The Neko Case songs that I like best roll up and down the piano under a Patsy Cline voice turned a little cloudy, a little dark (like apple cider vinegar kept around too long). That's the kind of thing that I find in "Magpie to the Morning" and "Red Tide" and, most of all, the title track, "Middle Cyclone." A number of the songs on this album also have lyrics that lie just one side of country music, just inches away from schmaltz. Take the long infinitive phrase "to ride the bus to the outskirts of the fact that I need love." And some of the songs on this album borrow unlikely personas to great effect--"You Got a Nerve" and "This Tornado Loves You" being the best examples.

When she is good, then, Neko Case is very, very good. And when she is bad she is, well, not horrid, not even quite bad, but staged. Something in "Prison Girls," for instance, strikes me as overreaching, like period pieces often strike me as overreaching, but where everything's done up denim and white leather jackets (okay, those white leather jackets are from "The Pharoahs," another song I'm not nuts about) instead of in lace and tulle and organzas.

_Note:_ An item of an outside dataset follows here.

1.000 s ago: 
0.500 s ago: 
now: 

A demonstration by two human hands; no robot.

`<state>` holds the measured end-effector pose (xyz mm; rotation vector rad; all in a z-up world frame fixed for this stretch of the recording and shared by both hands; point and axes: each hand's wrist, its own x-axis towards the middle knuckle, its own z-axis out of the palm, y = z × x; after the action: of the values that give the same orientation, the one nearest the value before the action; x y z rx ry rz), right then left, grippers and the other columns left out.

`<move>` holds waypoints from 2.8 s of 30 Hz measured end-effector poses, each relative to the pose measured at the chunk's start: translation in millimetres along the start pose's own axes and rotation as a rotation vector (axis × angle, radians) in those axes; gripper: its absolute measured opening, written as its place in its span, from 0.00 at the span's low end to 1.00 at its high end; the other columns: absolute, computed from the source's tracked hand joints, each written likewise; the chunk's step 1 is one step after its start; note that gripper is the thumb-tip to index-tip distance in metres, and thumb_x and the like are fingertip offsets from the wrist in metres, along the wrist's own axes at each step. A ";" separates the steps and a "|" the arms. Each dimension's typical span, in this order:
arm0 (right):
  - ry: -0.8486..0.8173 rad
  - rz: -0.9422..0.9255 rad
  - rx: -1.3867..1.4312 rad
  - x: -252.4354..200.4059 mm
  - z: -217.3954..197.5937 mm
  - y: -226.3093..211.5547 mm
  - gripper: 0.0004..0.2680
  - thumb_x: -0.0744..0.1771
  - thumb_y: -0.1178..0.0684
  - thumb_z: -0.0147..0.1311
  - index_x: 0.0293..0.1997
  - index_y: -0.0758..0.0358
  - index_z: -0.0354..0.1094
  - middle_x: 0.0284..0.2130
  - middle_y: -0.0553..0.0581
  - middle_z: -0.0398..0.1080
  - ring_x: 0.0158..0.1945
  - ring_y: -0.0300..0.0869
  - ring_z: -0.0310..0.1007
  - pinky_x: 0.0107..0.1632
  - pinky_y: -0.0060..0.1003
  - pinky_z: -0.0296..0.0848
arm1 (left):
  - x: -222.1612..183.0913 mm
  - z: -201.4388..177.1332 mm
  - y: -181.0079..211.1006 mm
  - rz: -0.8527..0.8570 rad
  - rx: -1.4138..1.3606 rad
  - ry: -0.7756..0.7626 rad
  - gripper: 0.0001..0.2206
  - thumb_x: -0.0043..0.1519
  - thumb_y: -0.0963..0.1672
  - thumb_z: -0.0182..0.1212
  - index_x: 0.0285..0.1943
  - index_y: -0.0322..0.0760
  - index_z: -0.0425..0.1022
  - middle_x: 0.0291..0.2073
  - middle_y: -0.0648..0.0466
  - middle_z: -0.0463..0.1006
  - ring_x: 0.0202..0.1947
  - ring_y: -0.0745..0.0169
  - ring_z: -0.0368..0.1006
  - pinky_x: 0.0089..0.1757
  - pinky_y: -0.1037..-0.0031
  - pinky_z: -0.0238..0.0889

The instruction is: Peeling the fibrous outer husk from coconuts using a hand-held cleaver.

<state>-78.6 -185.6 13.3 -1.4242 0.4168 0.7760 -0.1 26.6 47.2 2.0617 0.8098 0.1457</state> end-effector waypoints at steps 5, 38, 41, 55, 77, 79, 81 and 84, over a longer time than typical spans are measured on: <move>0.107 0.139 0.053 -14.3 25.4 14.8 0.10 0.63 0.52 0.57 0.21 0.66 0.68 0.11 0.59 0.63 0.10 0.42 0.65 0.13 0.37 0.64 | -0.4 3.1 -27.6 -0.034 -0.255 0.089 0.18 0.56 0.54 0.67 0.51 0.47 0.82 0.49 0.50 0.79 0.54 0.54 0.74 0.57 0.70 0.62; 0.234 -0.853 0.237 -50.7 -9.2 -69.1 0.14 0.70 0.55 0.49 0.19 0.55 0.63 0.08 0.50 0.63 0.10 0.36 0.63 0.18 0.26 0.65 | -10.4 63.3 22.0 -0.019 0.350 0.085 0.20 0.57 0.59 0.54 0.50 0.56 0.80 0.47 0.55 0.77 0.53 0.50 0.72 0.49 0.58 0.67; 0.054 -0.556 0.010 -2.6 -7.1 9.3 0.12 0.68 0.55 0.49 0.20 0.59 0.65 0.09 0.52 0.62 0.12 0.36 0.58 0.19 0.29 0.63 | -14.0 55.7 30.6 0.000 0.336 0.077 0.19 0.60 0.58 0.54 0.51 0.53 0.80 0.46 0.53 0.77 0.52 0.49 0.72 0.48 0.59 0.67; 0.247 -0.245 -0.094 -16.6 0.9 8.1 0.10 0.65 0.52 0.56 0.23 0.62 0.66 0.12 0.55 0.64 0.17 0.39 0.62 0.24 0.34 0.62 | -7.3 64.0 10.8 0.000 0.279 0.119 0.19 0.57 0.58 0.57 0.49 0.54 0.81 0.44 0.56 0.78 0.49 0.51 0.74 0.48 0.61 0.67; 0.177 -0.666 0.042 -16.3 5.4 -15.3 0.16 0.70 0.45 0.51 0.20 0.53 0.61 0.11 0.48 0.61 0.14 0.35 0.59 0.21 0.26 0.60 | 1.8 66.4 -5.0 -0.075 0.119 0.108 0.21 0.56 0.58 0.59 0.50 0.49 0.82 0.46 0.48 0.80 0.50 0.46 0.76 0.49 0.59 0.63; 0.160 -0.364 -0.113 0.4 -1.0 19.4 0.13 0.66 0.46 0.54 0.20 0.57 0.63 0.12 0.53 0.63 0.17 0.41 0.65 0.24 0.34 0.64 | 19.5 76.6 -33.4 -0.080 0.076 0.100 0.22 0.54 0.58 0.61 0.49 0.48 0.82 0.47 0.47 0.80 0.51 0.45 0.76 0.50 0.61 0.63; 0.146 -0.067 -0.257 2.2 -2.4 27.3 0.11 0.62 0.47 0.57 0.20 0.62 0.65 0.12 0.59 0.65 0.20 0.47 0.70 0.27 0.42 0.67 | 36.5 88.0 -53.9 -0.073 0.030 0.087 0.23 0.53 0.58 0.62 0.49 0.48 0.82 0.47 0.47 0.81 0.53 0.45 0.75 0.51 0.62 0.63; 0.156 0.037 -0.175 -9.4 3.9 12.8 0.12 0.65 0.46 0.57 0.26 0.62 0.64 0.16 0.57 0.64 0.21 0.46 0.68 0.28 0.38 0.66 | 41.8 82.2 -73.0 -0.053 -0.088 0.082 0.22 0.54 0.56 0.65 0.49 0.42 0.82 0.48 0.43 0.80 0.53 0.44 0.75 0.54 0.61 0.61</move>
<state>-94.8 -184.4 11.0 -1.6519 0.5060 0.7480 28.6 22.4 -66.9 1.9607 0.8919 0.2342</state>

Do Make Say Think, on the other hand, can be a little undercrafted sometimes. There's something a little directionless, for instance, in the way many of these songs begin--"Ontario Plates" being a prime example. But that song, like many of the others on this album moves into something resolutely joyful, something celebratory but not triumphalist. "Auberge Le Mouton Noir," for its part, never falters; a little classical and a little shoe-gazey and a little punk and a little hymnody, it makes my mind play all kinds of bright, blurry filmstrips.

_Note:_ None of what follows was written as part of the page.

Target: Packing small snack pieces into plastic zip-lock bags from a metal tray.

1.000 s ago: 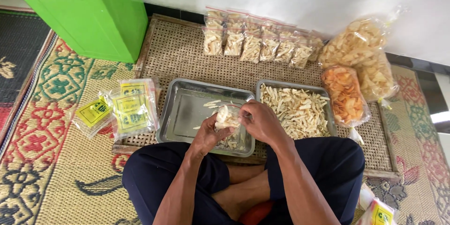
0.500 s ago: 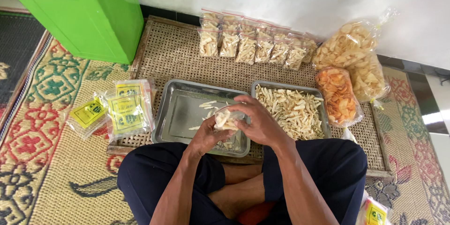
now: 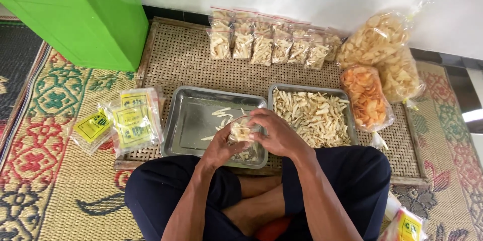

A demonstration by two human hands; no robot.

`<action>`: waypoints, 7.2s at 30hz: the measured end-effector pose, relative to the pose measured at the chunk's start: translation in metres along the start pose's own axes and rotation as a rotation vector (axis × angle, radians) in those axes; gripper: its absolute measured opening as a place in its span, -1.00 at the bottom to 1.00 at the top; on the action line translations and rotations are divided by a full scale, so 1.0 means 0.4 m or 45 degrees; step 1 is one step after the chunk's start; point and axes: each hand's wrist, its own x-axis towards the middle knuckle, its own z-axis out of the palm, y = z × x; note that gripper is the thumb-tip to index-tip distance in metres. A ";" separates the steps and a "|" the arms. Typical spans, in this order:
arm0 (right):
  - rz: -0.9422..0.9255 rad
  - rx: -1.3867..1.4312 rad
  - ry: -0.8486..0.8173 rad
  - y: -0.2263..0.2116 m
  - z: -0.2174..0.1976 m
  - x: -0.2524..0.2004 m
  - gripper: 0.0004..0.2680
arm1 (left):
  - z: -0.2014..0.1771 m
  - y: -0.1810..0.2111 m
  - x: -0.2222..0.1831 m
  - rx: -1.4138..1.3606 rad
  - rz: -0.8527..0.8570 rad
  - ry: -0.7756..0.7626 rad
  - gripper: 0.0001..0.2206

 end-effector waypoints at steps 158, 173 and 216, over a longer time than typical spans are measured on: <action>0.320 0.542 0.363 -0.082 0.093 0.159 -0.78 | -0.090 -0.047 0.041 -1.045 0.091 0.784 -0.70; 0.096 0.650 0.379 -0.091 0.084 0.168 -0.81 | -0.109 -0.092 0.042 -1.100 0.051 0.713 -0.72; -0.198 -0.023 0.439 -0.027 0.062 0.096 -0.90 | -0.042 -0.006 0.014 -0.640 -0.022 0.686 -0.43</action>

Wendell is fussing, so I'll condense: Do Make Say Think wins.

2 comments:

  1. I'm really sad to see Middle Cyclone go but I'll go along with the weak tracks you mention except for "The Pharoahs," which I am a fan of. I'm really glad this decision wasn't mine because I also really like Winter Hymn Country Hymn Secret Hymn. Plus I like reading your writing. Would you mind sending a few phrases my way regarding Nirvana Nevermind vs. Massive Attack Mezzanine?

    ReplyDelete
  2. Here's a phrase for you, Bruce: "Meh." Not as poetic as what Jane would come up with, but it works great for all kinds of things. As for you Jane, how about applying some of that word power to Wilco - Being There vs. Cat Power - You Are Free?